- Brief
Transcribe the whole listing below. Pictures do not go in the copy.

■ ■ ■ ■

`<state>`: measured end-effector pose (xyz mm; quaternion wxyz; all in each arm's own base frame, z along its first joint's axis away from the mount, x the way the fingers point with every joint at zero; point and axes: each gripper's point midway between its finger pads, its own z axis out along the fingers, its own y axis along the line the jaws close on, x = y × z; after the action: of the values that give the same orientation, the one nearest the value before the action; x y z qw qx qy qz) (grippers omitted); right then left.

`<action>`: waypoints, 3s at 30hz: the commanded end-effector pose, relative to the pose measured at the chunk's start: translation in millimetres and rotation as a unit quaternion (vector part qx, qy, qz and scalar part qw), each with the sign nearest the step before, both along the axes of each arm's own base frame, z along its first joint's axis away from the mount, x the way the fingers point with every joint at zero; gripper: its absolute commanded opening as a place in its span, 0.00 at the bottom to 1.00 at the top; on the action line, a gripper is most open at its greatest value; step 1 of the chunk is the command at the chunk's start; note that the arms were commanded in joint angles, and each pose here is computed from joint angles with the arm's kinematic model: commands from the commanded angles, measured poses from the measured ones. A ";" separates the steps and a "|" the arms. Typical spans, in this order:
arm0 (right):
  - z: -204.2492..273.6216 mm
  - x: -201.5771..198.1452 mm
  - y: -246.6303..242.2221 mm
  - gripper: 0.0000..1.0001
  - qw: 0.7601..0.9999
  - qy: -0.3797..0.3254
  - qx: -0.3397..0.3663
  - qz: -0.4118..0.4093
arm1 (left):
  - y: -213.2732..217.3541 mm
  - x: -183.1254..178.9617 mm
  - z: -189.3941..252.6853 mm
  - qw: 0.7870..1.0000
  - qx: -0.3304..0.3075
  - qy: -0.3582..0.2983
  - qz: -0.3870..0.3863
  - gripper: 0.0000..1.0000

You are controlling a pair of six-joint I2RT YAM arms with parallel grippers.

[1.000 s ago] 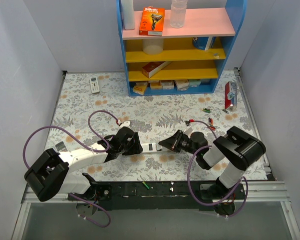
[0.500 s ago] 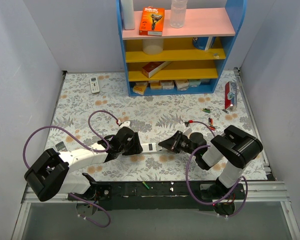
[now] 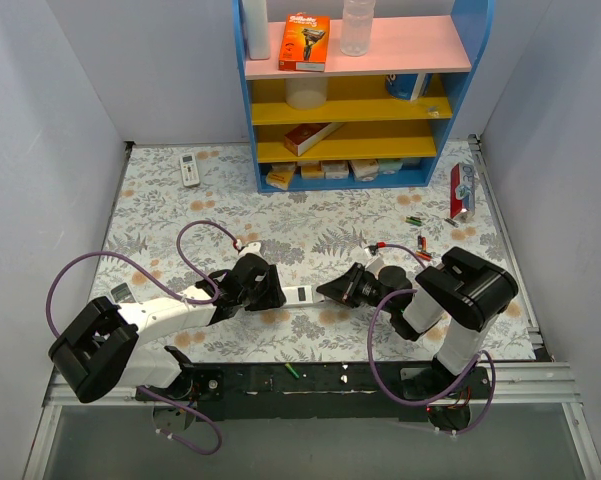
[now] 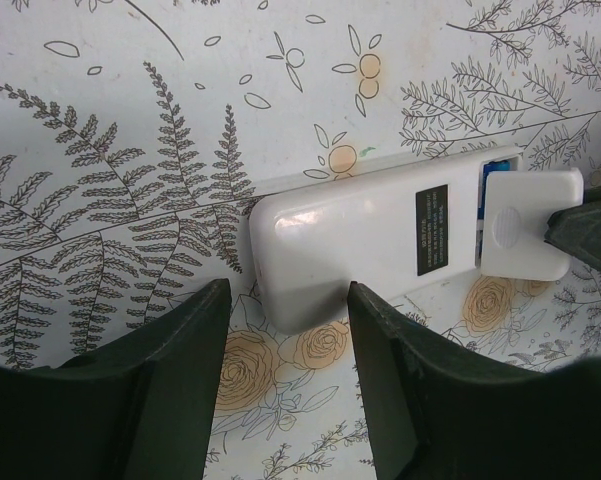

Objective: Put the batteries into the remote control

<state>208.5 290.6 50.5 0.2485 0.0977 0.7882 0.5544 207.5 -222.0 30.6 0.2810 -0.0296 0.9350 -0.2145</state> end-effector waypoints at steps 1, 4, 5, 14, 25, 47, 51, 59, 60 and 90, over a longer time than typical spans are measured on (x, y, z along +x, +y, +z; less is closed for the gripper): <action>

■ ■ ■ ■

- Finished task
`<state>`: measured end-effector pose (xyz mm; quaternion wxyz; all in each arm's own base frame, z along its first joint's axis away from the mount, x the way the fingers point with every joint at zero; point and axes: each gripper's point midway between its finger pads, its own z axis out along the fingers, its own y axis along the line the jaws close on, x = y × z; after the action: of the values that give the same orientation, the one nearest the value before the action; x y z qw qx qy qz) (grippers omitted); right then left.

`<action>`: waypoints, 3s at 30hz: the commanded end-effector pose, relative to the pose measured at the chunk's start: translation in millimetres and rotation as a unit quaternion (vector part qx, qy, qz and scalar part qw), each with the sign nearest the step before, both along the axes of each arm's own base frame, z along its first joint's axis away from the mount, x the way the fingers point with every joint at zero; gripper: its absolute commanded opening as a place in its span, 0.00 at the bottom to 1.00 at the top; on the action line, a gripper is most open at its greatest value; step 1 of the chunk is the command at the chunk's start; note that the arms were commanded in joint angles, and each pose here is computed from joint angles with the arm's kinematic model: commands from the commanded angles, measured poses from the measured ones. A ";" separates the steps and a "|" the arms. Typical spans, in this order:
arm0 (right):
  - z: -204.2492..273.6216 mm
  - x: -201.5771..198.1452 mm
  - y: -246.6303..242.2221 mm
  - gripper: 0.0000..1.0001
  - qw: 0.7601..0.9999
  - qy: -0.3797..0.3254
  - qx: -0.3397..0.3663
  - qz: -0.4118..0.4093
arm1 (left):
  - y: -213.2732..217.3541 mm
  - x: -183.1254..178.9617 mm
  - z: -189.3941..252.6853 mm
  - qw: 0.7870..1.0000
  - qx: -0.3304..0.3075
  - qy: -0.3582..0.2983
  - qz: -0.3870..0.3863
  - gripper: 0.0000..1.0000

You are controlling a pair of six-joint I2RT YAM arms with parallel grippers.

[1.000 s ago] 
[0.500 s ago] 
[now] 
[now] 

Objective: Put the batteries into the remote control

<state>208.5 290.6 50.5 0.2485 0.0977 0.7882 0.5544 207.5 -222.0 30.6 0.2810 -0.0296 0.9350 -0.2145</state> end-effector waypoints at steps 1, 4, 5, 14, 25, 47, 51, 59, 60 and 90, over a longer time than typical spans are measured on (x, y, z along +x, +y, +z; less is closed for the gripper): <action>

The response to this exercise is now complete.